Silver prices (XAG/USD) rallied more than 5.5% on Wednesday to touch the $77 mark, as renewed optimism for a peace agreement between the US and Iran sent the US Dollar and Treasury yields lower. The move marks silver’s largest intraday gain in several weeks, testing a key technical barrier.
The sharp decline in the US Dollar, a primary driver for the move, came after Axios reported that Washington and Tehran are moving closer to a potential agreement. This eased immediate inflation concerns and shifted trader sentiment toward potential Federal Reserve rate cuts later in the year, providing support for non-yielding precious metals like silver and gold, which also jumped 2% on the news.
From a technical perspective, the advance met initial resistance at the 50-day Simple Moving Average (SMA), currently located at $77. Despite the strong intraday momentum, with the Relative Strength Index (RSI) improving to 53, a subdued Average Directional Index (ADX) reading of 12 suggests the underlying trend remains weak, pointing to potential consolidation, according to an analysis by FXStreet.
The key technical and psychological hurdle for silver remains the 100-day SMA near $80. A decisive close above this level could trigger a short squeeze, attracting further inflows from momentum-following funds. According to analysis from ZeroHedge, CTA strategies currently show a structure that could lead to accelerated buying if an upward breakout is confirmed.
Speculative Positions Remain Low Despite Rally
A notable feature of the current market is the relatively low level of speculative involvement.

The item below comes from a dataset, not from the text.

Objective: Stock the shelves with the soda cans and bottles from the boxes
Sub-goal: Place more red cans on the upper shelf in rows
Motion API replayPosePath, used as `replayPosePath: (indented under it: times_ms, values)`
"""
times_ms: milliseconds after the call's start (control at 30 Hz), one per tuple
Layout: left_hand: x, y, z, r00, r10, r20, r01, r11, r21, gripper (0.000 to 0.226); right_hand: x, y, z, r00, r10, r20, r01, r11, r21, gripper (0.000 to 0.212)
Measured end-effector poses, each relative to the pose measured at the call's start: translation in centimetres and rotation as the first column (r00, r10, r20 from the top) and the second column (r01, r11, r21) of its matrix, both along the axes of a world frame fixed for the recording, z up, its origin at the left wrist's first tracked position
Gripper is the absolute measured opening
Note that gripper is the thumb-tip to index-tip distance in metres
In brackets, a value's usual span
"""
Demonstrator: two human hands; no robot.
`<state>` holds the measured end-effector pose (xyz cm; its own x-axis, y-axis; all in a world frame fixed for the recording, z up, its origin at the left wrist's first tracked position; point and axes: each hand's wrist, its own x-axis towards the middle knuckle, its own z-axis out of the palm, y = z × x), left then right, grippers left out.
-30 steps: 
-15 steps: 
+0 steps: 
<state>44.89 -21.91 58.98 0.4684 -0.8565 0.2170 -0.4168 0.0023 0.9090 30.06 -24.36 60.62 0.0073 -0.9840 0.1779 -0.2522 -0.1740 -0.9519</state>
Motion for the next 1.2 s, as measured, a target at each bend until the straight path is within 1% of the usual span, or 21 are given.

Data on managed money positions show that speculative long positioning in silver futures remains depressed, a holdover from the recent multi-month consolidation period. This lack of crowded ownership could provide more room for prices to run if the $80 resistance is breached.

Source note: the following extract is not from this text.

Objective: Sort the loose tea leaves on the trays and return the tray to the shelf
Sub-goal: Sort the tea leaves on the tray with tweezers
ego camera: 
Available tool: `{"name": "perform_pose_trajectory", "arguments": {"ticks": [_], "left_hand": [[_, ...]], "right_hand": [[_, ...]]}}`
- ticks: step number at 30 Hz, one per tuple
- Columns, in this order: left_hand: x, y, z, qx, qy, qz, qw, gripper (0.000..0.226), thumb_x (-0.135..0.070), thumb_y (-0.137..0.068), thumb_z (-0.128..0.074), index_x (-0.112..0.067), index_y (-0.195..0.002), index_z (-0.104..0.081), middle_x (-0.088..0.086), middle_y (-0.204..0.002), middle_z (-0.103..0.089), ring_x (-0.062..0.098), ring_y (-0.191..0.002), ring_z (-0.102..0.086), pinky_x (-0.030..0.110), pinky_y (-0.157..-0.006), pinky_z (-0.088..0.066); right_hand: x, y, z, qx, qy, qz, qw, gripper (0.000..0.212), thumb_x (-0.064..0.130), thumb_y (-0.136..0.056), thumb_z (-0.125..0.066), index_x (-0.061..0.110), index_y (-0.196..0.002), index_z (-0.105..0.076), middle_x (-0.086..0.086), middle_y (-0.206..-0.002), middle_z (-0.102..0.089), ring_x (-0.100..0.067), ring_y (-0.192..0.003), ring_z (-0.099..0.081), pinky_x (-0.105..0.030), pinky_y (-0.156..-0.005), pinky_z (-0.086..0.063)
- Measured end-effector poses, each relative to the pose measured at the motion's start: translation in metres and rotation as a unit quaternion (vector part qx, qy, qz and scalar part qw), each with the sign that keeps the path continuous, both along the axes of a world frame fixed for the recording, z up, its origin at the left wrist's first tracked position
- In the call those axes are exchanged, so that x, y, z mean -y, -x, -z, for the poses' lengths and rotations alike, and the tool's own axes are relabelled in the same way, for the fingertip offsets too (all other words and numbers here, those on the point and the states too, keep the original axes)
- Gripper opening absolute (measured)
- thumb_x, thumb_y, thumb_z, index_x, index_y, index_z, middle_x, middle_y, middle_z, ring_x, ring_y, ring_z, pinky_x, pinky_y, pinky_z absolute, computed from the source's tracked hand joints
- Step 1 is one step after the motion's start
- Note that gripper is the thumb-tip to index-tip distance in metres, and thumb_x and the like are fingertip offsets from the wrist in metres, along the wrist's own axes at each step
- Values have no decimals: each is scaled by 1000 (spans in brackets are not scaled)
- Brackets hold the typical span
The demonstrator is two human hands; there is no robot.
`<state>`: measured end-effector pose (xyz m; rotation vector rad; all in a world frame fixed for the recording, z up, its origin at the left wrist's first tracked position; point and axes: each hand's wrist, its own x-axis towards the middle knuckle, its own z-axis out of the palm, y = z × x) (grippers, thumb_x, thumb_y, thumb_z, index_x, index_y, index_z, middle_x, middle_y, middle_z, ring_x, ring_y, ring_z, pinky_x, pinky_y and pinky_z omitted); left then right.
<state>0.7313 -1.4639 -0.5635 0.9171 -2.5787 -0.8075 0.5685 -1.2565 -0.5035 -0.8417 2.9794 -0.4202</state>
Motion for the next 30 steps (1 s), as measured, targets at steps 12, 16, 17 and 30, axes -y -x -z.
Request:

Furthermore, the silver volatility index (VXSLV) has receded from its recent highs, making options strategies less expensive. While the Gold/Silver ratio remains a key gauge for relative value, the current setup in silver points to a potentially asymmetric opportunity should momentum build. On the downside, initial support is seen in the $70.00-$71.00 zone, with the 200-day SMA at $63.00 acting as the primary long-term floor.
AI Demand Provides Industrial Floor
Beyond the speculative and monetary drivers, silver's fundamental picture is supported by its critical role as an industrial metal. The ongoing build-out of artificial intelligence infrastructure requires significant amounts of silver, which has the highest electrical conductivity of any metal. This demand provides a strong underlying floor for prices.

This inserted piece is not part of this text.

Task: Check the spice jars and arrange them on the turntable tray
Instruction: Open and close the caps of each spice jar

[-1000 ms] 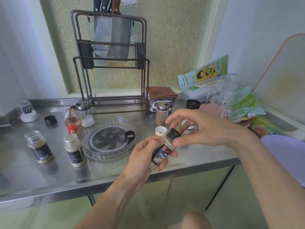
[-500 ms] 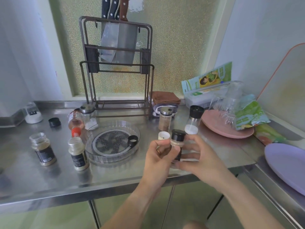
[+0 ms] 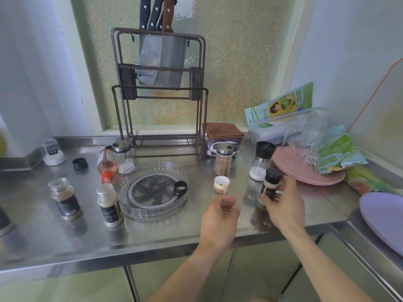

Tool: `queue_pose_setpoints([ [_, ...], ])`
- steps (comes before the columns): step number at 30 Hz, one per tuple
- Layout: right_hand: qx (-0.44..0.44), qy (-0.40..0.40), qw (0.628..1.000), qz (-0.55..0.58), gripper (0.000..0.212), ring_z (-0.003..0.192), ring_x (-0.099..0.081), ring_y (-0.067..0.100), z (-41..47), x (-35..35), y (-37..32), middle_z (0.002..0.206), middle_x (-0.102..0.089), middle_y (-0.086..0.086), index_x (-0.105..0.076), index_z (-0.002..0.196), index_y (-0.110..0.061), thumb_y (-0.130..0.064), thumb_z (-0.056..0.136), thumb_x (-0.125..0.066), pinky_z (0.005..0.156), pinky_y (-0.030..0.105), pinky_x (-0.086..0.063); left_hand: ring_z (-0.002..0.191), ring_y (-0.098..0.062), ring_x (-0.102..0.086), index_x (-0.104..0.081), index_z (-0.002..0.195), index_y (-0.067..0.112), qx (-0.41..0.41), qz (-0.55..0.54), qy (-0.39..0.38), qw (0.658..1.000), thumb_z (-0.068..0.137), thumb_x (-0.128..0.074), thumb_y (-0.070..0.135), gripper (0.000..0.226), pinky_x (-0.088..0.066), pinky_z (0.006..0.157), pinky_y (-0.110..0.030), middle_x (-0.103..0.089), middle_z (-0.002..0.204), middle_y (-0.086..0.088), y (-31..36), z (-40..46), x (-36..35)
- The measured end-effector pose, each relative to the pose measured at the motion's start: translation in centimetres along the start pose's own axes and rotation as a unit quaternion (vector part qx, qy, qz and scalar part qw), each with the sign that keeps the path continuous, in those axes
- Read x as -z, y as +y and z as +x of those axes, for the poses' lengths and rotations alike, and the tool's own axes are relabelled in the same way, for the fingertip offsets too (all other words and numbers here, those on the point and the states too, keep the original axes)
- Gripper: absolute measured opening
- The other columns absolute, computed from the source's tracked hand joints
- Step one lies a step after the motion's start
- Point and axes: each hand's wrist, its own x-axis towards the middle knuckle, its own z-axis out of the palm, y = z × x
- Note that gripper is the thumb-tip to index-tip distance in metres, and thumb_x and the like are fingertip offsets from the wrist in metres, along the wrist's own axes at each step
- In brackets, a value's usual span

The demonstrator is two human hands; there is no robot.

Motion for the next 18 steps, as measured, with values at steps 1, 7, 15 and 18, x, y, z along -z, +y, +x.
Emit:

The industrial demand component is reflected in broader market strength, with Statistics Canada recently reporting that Canadian exports of metals rose 24% year-over-year in March. While geopolitical news and US dollar dynamics are driving short-term price action, the long-term demand from sectors like AI and solar energy remains a key structural support for silver.
This article is for informational purposes only and does not constitute investment advice.